It is required that the lines from the top of the listing through the line with "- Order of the" be reproduced exactly, excluding pictures.
(Beginning of Input material)
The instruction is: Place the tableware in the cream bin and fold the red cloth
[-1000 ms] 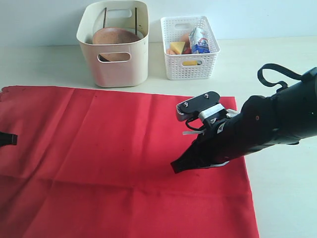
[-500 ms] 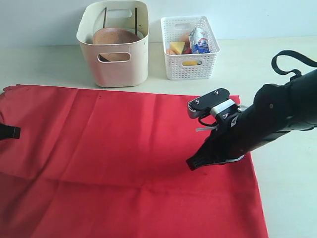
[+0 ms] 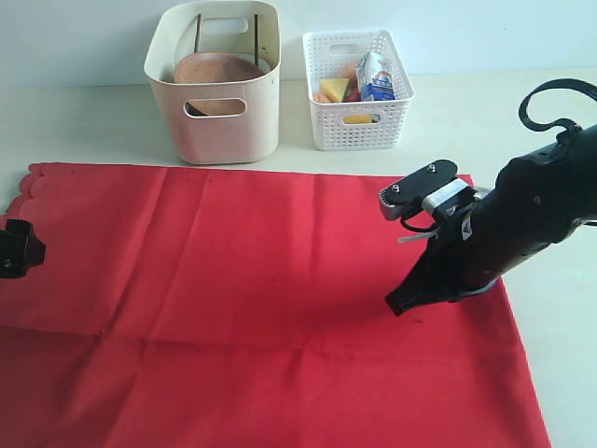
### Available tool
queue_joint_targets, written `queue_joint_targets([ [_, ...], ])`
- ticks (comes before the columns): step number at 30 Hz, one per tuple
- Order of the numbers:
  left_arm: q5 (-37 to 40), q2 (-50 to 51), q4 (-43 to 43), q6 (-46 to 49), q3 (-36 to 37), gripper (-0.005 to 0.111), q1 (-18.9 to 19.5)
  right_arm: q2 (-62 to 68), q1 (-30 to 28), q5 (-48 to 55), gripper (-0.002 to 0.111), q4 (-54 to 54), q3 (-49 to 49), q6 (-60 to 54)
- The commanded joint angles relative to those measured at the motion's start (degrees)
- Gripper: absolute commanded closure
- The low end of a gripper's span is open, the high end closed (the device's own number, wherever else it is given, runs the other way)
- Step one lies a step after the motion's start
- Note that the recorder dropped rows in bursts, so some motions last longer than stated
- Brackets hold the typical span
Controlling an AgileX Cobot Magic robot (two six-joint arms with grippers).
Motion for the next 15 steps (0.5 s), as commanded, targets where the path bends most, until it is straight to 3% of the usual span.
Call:
queue_joint_targets([
  [1, -0.5, -0.5, -0.1, 0.5, 0.1, 0.002, -0.1, 1.1, -0.7, 8.7, 0.108, -16.9, 0.8, 13.8],
  [7, -3.8, 3.5, -0.1, 0.8, 0.1, 0.002, -0.1, 1.1, -0.7, 11.1, 0.108, -37.3, 2.8, 34.7],
  [15, -6.2, 12.3, -0.1, 0.8, 0.1, 0.002, -0.4, 1.1, -0.7, 11.9, 0.108, -38.6, 2.9, 36.8],
])
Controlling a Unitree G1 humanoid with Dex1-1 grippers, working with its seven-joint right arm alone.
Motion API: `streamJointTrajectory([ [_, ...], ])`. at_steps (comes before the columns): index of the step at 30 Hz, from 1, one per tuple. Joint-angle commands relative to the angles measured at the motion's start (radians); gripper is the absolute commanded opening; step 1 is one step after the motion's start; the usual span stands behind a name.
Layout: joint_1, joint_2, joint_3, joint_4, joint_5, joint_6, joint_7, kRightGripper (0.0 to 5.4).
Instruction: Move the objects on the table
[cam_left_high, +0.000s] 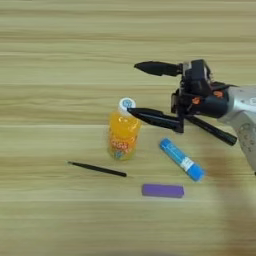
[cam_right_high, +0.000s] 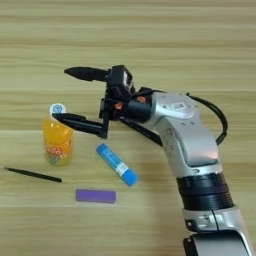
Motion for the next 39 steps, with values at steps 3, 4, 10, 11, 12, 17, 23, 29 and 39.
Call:
streamJointTrajectory([
  [3,0.0,-0.098,-0.085,-0.034,0.018,-0.013,-0.009,5.36],
  [4,0.013,-0.107,-0.089,-0.033,0.016,-0.014,-0.006,5.36],
  [10,0.077,-0.152,-0.101,-0.02,-0.008,-0.028,0.003,5.36],
  [11,0.087,-0.157,-0.105,-0.02,-0.009,-0.028,0.004,5.36],
  [12,0.099,-0.161,-0.106,-0.018,-0.013,-0.032,0.005,5.36],
  [17,0.148,-0.166,-0.097,0.006,-0.036,-0.039,0.006,5.36],
  [23,0.185,-0.173,-0.084,0.063,-0.075,-0.052,0.027,5.36],
  [29,0.172,-0.174,-0.025,0.232,-0.235,-0.179,-0.009,5.36],
  [39,0.152,-0.181,-0.003,0.372,-0.325,-0.28,-0.013,5.36],
])
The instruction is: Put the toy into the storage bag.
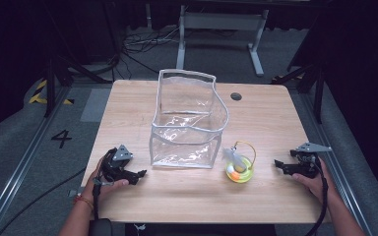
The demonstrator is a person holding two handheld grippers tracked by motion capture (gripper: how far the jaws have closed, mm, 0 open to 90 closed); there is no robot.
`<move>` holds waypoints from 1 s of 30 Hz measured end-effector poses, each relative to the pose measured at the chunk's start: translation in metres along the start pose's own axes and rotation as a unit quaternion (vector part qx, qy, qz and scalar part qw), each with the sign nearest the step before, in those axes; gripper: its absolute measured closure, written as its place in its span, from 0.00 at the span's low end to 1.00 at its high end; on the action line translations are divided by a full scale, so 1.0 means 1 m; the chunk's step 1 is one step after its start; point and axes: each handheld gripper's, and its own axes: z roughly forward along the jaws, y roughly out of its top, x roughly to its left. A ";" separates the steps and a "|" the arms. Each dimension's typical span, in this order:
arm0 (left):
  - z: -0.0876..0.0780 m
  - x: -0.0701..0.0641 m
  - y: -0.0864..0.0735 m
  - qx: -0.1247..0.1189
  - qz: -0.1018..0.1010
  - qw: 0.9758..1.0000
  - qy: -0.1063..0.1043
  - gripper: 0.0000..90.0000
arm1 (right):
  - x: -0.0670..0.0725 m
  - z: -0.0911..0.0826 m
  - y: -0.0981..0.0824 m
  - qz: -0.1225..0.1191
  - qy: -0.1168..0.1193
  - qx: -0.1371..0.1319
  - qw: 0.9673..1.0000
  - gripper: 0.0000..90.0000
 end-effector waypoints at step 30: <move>0.000 0.000 0.000 0.000 -0.001 1.000 0.002 0.14 | 0.010 -0.021 0.021 -0.033 0.007 0.031 0.999 0.25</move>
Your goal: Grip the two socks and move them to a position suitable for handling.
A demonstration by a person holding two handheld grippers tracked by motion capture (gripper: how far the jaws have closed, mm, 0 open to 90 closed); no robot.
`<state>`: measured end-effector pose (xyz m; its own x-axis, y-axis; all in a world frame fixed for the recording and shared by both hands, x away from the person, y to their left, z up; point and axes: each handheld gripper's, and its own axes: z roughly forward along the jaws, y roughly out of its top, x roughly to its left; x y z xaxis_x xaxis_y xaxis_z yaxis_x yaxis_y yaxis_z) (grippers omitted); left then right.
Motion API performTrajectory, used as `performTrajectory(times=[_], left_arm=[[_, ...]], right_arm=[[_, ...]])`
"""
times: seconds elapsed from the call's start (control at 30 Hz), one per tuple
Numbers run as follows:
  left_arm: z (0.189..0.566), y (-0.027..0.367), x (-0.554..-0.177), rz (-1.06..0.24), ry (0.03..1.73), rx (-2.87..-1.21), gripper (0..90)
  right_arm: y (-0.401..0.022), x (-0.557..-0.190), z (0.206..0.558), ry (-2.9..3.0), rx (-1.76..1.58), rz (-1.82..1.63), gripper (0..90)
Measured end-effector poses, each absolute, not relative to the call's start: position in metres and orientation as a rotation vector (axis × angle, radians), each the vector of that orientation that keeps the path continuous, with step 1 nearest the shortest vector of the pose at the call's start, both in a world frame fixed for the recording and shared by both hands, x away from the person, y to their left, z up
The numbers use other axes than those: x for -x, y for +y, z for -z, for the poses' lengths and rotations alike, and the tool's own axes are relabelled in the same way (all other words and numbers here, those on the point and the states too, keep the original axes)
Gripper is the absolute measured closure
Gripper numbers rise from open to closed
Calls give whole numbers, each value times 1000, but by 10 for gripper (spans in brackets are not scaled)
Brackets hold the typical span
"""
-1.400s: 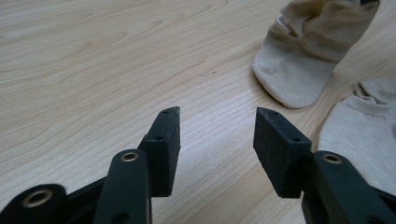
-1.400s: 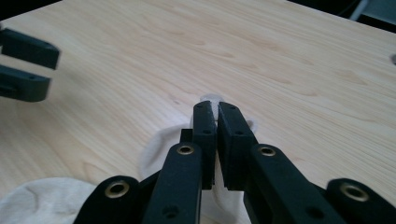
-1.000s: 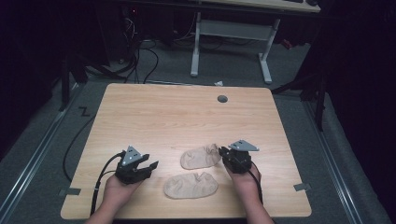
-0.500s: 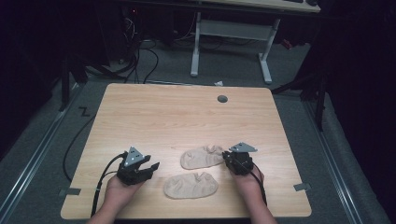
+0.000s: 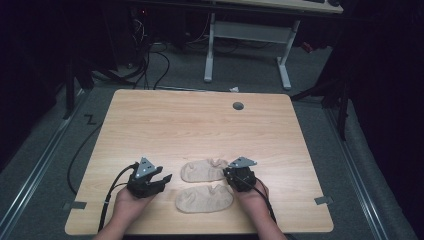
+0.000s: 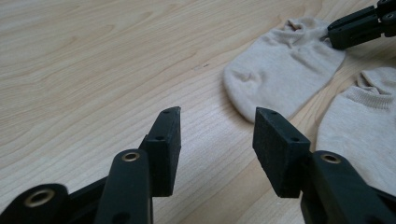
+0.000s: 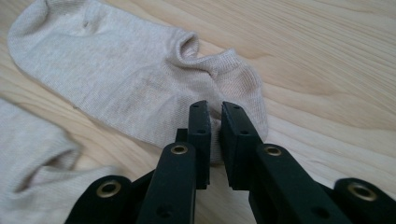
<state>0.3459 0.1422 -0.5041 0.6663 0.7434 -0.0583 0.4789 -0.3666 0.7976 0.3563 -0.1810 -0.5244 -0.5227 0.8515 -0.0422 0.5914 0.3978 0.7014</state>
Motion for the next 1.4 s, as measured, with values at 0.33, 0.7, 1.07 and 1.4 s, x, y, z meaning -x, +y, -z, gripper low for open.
performTrajectory(times=[0.33,0.7,1.07,1.4], left_arm=[[511,126,-349,-393,944,-2074,520],[519,101,-370,-362,957,-2098,558],[528,96,-373,-358,990,-2127,753],[512,96,-363,-437,940,-2026,869]], right_arm=[[-185,-349,517,2229,-1224,-969,768],[-200,-354,515,2173,-1285,-1031,708],[-190,-366,528,2251,-1318,-989,809],[-188,-354,512,2175,-1195,-1041,856]])
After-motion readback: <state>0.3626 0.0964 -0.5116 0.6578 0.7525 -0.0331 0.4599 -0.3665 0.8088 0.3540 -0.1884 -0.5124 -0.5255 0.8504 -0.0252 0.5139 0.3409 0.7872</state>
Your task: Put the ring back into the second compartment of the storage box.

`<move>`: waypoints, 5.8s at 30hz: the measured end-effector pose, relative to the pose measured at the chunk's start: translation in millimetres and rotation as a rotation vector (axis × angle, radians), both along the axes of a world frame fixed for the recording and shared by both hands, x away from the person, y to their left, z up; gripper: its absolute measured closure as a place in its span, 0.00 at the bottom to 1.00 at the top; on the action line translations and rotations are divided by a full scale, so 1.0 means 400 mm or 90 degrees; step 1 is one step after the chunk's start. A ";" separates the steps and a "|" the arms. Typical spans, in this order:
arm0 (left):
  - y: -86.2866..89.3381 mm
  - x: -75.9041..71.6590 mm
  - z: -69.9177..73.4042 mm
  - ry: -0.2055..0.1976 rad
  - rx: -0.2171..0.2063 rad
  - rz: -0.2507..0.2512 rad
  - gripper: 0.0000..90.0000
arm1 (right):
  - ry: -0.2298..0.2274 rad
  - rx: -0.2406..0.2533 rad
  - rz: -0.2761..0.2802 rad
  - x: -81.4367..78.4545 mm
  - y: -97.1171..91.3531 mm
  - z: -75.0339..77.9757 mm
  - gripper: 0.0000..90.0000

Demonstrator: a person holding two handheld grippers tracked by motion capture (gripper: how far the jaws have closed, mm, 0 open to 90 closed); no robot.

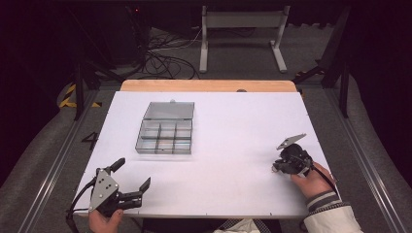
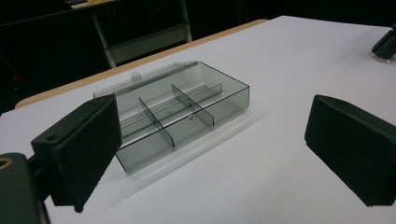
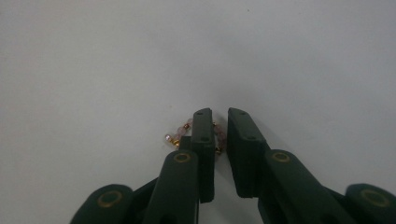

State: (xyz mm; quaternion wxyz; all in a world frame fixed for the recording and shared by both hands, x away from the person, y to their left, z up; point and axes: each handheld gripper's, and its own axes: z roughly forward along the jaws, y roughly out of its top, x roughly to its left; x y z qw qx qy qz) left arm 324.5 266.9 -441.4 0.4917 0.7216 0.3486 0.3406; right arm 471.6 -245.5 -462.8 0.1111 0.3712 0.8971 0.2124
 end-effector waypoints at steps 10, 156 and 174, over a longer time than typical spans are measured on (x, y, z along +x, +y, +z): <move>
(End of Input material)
• Task response:
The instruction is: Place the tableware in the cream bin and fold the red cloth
[-1000 ms] 
[-500 ms] 
[+0 ms] 
### Available tool
queue_joint_targets, written `queue_joint_targets([ [_, ...], ])`
- ticks (comes before the columns): step number at 30 Hz, one per tuple
- Order of the numbers:

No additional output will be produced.